* **Assignment**: Below are some records; each one is to be set down again exactly.

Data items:
#####

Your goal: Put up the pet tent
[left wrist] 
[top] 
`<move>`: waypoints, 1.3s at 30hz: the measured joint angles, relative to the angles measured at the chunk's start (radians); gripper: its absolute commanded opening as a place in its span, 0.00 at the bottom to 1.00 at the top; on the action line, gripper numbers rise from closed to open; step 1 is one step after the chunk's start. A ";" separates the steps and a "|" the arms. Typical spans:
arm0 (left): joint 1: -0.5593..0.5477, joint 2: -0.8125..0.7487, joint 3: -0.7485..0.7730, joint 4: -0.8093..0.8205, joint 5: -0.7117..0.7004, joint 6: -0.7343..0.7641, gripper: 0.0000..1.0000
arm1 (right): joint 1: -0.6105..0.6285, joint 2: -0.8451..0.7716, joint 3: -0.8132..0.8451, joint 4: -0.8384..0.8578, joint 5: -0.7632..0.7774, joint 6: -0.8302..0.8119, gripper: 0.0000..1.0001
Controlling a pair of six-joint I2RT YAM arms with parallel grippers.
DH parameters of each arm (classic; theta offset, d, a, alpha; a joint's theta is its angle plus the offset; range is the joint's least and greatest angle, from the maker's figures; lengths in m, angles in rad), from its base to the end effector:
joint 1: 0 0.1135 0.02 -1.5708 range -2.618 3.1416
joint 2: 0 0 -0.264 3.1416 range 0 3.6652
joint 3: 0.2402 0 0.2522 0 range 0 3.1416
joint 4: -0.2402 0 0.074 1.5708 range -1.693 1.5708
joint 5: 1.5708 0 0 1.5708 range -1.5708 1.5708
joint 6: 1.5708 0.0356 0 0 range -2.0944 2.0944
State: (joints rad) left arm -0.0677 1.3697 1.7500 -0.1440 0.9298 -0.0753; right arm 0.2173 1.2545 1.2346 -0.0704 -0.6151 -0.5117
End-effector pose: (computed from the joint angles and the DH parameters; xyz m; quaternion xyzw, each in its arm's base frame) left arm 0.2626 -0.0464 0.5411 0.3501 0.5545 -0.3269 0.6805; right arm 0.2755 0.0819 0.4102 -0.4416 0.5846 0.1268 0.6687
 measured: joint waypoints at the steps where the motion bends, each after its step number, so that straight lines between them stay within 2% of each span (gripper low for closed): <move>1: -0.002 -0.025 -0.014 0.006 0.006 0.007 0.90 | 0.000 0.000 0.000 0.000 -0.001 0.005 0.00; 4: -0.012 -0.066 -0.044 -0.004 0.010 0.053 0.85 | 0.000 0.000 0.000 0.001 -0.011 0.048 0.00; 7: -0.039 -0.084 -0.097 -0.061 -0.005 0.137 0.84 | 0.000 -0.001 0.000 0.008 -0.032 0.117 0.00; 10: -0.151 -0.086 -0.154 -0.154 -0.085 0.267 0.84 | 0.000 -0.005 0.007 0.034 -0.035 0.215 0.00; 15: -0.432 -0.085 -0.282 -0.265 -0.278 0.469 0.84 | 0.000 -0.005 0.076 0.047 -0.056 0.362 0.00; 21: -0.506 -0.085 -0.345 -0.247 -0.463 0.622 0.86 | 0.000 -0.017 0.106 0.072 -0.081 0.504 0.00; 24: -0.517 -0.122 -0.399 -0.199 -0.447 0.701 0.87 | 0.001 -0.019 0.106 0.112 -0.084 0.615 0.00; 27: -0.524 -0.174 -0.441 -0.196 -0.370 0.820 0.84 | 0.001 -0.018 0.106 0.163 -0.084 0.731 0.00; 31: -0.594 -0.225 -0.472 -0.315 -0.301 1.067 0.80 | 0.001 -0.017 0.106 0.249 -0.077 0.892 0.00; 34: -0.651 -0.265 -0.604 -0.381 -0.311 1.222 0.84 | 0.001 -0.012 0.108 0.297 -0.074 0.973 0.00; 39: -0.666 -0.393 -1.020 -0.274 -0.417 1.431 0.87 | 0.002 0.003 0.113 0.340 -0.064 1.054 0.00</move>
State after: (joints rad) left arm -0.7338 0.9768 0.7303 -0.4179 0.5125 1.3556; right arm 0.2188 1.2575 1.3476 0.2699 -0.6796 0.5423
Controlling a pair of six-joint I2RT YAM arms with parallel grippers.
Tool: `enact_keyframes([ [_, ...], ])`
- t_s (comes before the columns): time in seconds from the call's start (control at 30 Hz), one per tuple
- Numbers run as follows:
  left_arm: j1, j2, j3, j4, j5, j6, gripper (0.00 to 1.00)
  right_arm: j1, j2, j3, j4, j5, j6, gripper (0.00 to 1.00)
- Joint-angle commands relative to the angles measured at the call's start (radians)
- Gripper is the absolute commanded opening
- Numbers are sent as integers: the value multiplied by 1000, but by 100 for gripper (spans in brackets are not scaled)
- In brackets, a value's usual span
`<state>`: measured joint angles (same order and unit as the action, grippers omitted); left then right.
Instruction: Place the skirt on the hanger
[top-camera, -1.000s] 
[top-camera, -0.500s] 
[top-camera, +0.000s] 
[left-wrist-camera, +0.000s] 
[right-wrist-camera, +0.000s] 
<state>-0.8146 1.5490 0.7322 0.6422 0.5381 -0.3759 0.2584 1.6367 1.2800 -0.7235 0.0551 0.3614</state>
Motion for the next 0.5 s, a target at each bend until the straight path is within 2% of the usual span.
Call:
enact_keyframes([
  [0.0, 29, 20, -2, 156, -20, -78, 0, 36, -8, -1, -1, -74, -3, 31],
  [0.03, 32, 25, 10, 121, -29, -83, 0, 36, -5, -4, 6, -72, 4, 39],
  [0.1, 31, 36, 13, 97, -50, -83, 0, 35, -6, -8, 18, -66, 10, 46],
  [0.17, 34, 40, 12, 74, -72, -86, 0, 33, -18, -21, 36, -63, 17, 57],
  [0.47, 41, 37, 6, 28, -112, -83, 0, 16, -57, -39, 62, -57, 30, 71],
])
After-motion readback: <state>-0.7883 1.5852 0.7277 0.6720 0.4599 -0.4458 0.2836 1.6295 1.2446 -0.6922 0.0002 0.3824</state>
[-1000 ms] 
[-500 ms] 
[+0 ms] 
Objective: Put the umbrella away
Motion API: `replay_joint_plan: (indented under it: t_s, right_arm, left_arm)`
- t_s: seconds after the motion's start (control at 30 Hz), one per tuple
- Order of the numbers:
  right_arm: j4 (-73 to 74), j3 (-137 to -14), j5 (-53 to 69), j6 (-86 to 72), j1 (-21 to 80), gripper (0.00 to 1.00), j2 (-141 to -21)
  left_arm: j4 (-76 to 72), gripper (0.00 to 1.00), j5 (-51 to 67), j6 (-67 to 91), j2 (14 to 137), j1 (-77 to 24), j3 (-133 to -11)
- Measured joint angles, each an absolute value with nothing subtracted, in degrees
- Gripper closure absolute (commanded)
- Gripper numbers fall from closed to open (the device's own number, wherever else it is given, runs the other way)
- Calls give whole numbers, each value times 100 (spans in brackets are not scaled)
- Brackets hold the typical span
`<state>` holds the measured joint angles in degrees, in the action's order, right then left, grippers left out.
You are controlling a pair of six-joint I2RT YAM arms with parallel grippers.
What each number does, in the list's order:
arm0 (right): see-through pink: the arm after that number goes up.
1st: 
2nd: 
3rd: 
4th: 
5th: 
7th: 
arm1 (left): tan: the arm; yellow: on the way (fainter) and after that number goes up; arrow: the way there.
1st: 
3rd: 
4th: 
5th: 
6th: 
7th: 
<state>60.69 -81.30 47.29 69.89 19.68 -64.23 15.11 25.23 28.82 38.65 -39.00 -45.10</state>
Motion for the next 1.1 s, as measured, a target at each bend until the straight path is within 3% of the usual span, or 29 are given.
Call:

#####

* **Solution to the exercise**:
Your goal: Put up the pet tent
[left wrist] 
[top] 
`<move>`: waypoints, 1.3s at 30hz: the measured joint angles, relative to the angles measured at the chunk's start (radians); gripper: its absolute commanded opening as a place in its span, 0.00 at the bottom to 1.00 at the top; on the action line, gripper numbers rise from closed to open; step 1 is one step after the chunk's start. A ";" separates the steps and a "|" the arms. Typical spans:
arm0 (left): joint 1: -0.5593..0.5477, joint 2: -0.8125..0.7487, joint 3: -0.7485..0.7730, joint 4: -0.8093..0.8205, joint 5: -0.7117..0.7004, joint 6: -0.7343..0.7641, gripper: 0.0000..1.0000
arm1 (right): joint 1: -0.6105..0.6285, joint 2: -0.8451..0.7716, joint 3: -0.8132..0.8451, joint 4: -0.8384..0.8578, joint 5: -0.7632..0.7774, joint 6: -0.8302..0.8119, gripper: 0.0000..1.0001
Controlling a pair of six-joint I2RT YAM arms with parallel grippers.
DH parameters of each arm (classic; theta offset, d, a, alpha; a joint's theta is its angle plus the offset; range is the joint's least and greatest angle, from the maker's figures; lengths in m, angles in rad), from its base to the end effector:
joint 1: 0 0.1135 0.02 -1.5708 range -2.618 3.1416
joint 2: 0 0 -0.264 3.1416 range 0 3.6652
joint 3: 0.2402 0 0.2522 0 range 0 3.1416
joint 4: -0.2402 0 0.074 1.5708 range -1.693 1.5708
joint 5: 1.5708 0 0 1.5708 range -1.5708 1.5708
joint 6: 1.5708 0.0356 0 0 range -2.0944 2.0944
State: (joints rad) left arm -0.0677 1.3697 1.7500 -0.1440 0.9298 -0.0753; right arm 0.2173 1.2545 1.2346 -0.0704 -0.6151 -0.5117
End-effector pose: (computed from the joint angles and the DH parameters; xyz m; quaternion xyzw, each in its arm's base frame) left arm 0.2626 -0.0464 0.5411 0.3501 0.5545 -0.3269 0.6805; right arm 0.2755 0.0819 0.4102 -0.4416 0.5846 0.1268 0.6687
 measured: joint waypoints at the steps where the motion bends, each after its step number, so that straight lines between them stay within 2% of each span (gripper low for closed): <move>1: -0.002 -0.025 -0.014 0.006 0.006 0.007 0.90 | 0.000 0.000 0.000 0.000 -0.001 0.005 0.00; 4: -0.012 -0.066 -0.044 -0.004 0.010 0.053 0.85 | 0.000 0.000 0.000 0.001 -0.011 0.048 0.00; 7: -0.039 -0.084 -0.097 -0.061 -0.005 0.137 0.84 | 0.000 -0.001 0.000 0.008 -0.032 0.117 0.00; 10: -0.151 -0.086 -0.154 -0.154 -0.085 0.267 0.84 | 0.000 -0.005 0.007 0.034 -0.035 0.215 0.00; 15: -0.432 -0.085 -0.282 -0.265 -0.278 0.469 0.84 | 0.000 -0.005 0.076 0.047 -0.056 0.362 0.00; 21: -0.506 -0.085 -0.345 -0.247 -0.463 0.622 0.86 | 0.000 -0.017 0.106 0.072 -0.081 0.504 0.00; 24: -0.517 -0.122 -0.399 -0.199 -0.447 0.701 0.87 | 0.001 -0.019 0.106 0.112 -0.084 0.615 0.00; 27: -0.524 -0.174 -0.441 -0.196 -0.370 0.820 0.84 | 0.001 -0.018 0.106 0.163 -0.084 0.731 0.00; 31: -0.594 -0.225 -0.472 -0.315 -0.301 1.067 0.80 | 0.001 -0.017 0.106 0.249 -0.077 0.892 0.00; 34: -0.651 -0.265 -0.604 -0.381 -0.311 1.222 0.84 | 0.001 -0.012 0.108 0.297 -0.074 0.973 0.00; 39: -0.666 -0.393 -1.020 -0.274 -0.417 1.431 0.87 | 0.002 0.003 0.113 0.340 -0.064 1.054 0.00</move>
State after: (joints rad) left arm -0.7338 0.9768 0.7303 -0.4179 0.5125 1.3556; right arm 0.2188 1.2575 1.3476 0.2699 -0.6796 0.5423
Controlling a pair of six-joint I2RT YAM arms with parallel grippers.
Tool: `enact_keyframes([ [_, ...], ])`
- t_s (comes before the columns): time in seconds from the call's start (control at 30 Hz), one per tuple
- Numbers run as follows:
  left_arm: j1, j2, j3, j4, j5, j6, gripper (0.00 to 1.00)
  right_arm: j1, j2, j3, j4, j5, j6, gripper (0.00 to 1.00)
- Joint-angle commands relative to the angles measured at the call's start (radians)
- Gripper is the absolute commanded opening
- Numbers are sent as integers: the value multiplied by 1000, but by 100 for gripper (spans in brackets are not scaled)
- In brackets, a value's usual span
`<state>`: measured joint angles (same order and unit as the action, grippers omitted); left then right.
Instruction: Place the skirt on the hanger
[top-camera, -1.000s] 
[top-camera, -0.500s] 
[top-camera, +0.000s] 
[left-wrist-camera, +0.000s] 
[right-wrist-camera, +0.000s] 
<state>-0.8146 1.5490 0.7322 0.6422 0.5381 -0.3759 0.2584 1.6367 1.2800 -0.7235 0.0551 0.3614</state>
Motion for the next 0.5 s, a target at each bend until the straight path is within 2% of the usual span.
Call:
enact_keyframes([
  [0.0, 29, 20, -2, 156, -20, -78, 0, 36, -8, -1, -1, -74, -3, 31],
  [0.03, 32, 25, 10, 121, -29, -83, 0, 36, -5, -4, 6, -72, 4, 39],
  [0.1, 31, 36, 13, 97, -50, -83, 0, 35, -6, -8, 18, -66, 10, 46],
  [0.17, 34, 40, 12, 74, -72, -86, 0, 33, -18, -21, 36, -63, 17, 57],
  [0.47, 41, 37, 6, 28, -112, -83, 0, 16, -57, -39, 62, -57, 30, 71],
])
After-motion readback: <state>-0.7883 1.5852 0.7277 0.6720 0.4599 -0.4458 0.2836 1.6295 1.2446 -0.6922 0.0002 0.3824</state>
[-1000 ms] 
[-500 ms] 
[+0 ms] 
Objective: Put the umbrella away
Motion API: `replay_joint_plan: (indented under it: t_s, right_arm, left_arm)`
- t_s: seconds after the motion's start (control at 30 Hz), one per tuple
- Order of the numbers:
  right_arm: j4 (-73 to 74), j3 (-137 to -14), j5 (-53 to 69), j6 (-86 to 72), j1 (-21 to 80), gripper (0.00 to 1.00), j2 (-141 to -21)
  left_arm: j4 (-76 to 72), gripper (0.00 to 1.00), j5 (-51 to 67), j6 (-67 to 91), j2 (14 to 137), j1 (-77 to 24), j3 (-133 to -11)
- Measured joint angles, each an absolute value with nothing subtracted, in degrees
- Gripper closure absolute (commanded)
- Gripper numbers fall from closed to open (the device's own number, wherever else it is given, runs the other way)
- Calls give whole numbers, each value times 100 (spans in brackets are not scaled)
- Brackets hold the typical span
`<state>` holds the measured joint angles in degrees, in the action's order, right then left, grippers left out.
You are controlling a pair of six-joint I2RT YAM arms with parallel grippers.
What each number does, in the list's order:
arm0 (right): see-through pink: the arm after that number goes up.
1st: 
2nd: 
3rd: 
4th: 
5th: 
7th: 
arm1 (left): tan: the arm; yellow: on the way (fainter) and after that number goes up; arrow: the way there.
1st: 
3rd: 
4th: 
5th: 
6th: 
7th: 
<state>60.69 -81.30 47.29 69.89 19.68 -64.23 15.11 25.23 28.82 38.65 -39.00 -45.10</state>
Motion for the next 1.1 s, as measured, a target at each bend until the straight path is within 3% of the usual span, or 29 are given.
Call:

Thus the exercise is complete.